The Model: Two-Way Fixed Effects (TWFE) \[y_{i,t} = \underbrace{\alpha_{i}}_{\text{Entity FE}} + \underbrace{\alpha_t}_{\text{Time FE}} + \delta D_{i,t} + \beta x_{i,t} + \epsilon_{i,t}\]
\(D_{i,t}\): The “Post-Treatment” dummy
- \(D_{i,t} = 1\) if individual \(i\) is actively treated at time \(t\).
- \(D_{i,t} = 0\) otherwise.
Conclusion: This is the standard workhorse model for policy evaluation in economics.
In practice: Python
Using the
linearmodelslibrary (built on top of pandas/statsmodels).Entity Fixed Effects:
from linearmodels import PanelOLS # ... load data ... mod = PanelOLS.from_formula('invest ~ 1 + value + capital + EntityEffects', data=df) res = mod.fit()Two-Way Fixed Effects:
mod = PanelOLS.from_formula('invest ~ 1 + value + capital + EntityEffects + TimeEffects', data=df) res = mod.fit()

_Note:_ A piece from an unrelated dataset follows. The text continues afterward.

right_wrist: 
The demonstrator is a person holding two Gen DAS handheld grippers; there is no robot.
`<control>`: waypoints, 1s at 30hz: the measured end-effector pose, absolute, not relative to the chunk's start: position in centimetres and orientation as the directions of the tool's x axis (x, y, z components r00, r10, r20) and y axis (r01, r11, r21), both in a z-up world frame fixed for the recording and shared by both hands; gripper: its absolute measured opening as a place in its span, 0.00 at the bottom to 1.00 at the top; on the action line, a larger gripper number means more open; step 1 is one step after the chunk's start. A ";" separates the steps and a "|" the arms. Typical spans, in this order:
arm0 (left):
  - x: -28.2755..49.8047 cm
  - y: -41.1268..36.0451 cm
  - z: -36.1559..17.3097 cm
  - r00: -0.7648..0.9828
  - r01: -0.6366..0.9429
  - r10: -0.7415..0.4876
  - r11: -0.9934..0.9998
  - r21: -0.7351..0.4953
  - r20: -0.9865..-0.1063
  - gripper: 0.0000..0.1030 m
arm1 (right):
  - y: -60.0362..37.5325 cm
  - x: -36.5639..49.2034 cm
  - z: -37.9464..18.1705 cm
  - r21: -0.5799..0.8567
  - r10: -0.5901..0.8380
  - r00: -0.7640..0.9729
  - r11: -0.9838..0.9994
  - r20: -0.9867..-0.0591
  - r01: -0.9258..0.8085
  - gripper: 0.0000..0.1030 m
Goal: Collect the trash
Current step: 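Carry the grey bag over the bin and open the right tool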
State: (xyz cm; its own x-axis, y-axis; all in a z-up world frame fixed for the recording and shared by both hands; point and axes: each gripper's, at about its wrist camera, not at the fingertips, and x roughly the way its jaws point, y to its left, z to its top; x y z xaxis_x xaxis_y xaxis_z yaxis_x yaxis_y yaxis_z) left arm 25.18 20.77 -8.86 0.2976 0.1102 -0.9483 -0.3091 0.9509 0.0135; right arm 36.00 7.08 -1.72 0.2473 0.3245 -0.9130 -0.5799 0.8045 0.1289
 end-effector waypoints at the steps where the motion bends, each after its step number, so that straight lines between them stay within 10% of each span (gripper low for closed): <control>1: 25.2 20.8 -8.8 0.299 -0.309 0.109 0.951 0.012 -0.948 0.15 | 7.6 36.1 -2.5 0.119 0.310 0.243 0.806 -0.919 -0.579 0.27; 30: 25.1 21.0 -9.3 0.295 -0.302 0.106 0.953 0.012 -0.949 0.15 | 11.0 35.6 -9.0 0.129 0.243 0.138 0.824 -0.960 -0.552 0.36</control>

PanelOLS handles the dummy variable math efficiently. Don’t try to create 1000 columns of dummies yourself!
Conclusion
Takeaways
- More Data, More Power: Panel data combines the best of cross-sections (“differences between people”) and time-series (“changes over time”).
- Control the Unobservable:
- For simple cases, you can just add dummy variables to control for heterogeneity, or do different regressions for different groups
- Use Fixed Effects to absorb constant individual characteristics (culture, ability) that would otherwise bias your results.
- Think Causally: Diff-in-Diff allows for powerful quasi-experimental analysis (Treated vs Control, Before vs After).
- Tools: Use
linearmodelsin Python to handle the complexity automatically.